« Mère et fils » de Anne De Gelas.

aller chercher la tendresse là où justement elle ne sera pas.

Une femme perd son compagnon avec lequel elle avait un fils. De ce deuil, elle fait un livre mêlant photographie argentique, dessins et textes. Le livre s’appelait L’amoureuse. C’était en 2013. Quatre ans plus tard, elle fait un autre livre, Mère et fils.

MÈRE ET FILS – vous devriez vous révolter de la banalité de ces mots accouplés – ils se cognent et se caressent

L’absence définitive de l’autre (le père, le compagnon) crée des manques. Le désir que cette absence laisse sans son exutoire originel n’en demeure pas moins. Sans doute même cette impossibilité de s’y laisser glisser « normalement »rend-elle ce désir plus fort, plus prégnant, et l’absence qui le génère plus sensible encore. Celle qui reste peut alors nier cette absence et le désir toujours déçu qui en découle. Elle peut chercher à le taire en elle, à l’étouffer. A en refuser et la douleur et les tentatives de la biaiser en dissimulant ce désir inassouvi sous les liens qui l’unisse au fils. Ou alors, aux antipodes de la volonté de l’ignorer ou de la combler à tout prix, elle peut faire de cette absence quelque chose. Non pas donc que quelque chose – un projet, une distraction, etc. – serait pensé qui viendrait remplir le manque laissé. Mais que ce manque soit pensé comme ce qui peut imbiber tout le reste et lui donner un sens renouvelé.

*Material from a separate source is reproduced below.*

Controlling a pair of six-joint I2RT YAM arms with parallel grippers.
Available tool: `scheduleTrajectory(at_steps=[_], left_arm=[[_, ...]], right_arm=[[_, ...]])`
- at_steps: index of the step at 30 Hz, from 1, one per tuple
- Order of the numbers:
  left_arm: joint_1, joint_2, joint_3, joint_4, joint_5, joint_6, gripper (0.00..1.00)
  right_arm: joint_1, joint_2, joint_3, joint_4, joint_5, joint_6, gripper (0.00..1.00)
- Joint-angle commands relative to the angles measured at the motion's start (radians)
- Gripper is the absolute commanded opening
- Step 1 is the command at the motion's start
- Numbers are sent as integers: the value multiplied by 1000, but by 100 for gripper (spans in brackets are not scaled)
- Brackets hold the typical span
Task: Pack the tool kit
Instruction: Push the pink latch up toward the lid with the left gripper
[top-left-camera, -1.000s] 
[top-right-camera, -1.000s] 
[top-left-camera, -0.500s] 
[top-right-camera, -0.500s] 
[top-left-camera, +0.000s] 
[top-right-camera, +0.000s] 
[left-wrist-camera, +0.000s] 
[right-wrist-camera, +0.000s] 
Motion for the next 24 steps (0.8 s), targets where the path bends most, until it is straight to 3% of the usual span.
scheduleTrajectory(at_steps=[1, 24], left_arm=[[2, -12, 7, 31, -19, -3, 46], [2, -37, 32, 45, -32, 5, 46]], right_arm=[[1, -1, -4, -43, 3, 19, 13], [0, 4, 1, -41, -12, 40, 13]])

TRAVAILLER SANS CESSE SUR CE QUI REMUE LE VIVANT

Le désir sensuel d’une mère quittée versus celui de l’enfant qui devient jeune homme. L’ambivalence de ce que peuvent revêtir des touchers. Continuer à être mère devant le rappel permanent de son désir sans exutoire. Chérir un souvenir sans s’y perdre ni, surtout, l’autre avec soi. Dans les regards du fils – souvent francs, directs, dirigés vers le lecteur – ou de la mère – souvent fuyants, voilés, doutant -, dans les mains – qui touchent, caressent, cachent -, dans les rêves que la mère transcrit – souvent violents, âpres -, dans les dessins – où, souvent, en traits simples, l’absence est rendue dans toute sa force -, dans ses allusions à l’histoire de l’art – discrètes et subtiles -, dans sa narration – impeccable, précise – Mère et fils « sauve un fils de la fureur d’une mère » tout en transformant ce sauvetage en une oeuvre esthétique inoubliable. Anne De Gelas est de ces magiciennes qui font de l’absence une matière palpable…

Anne De Gelas, Mère et fils, 2018, LOCO.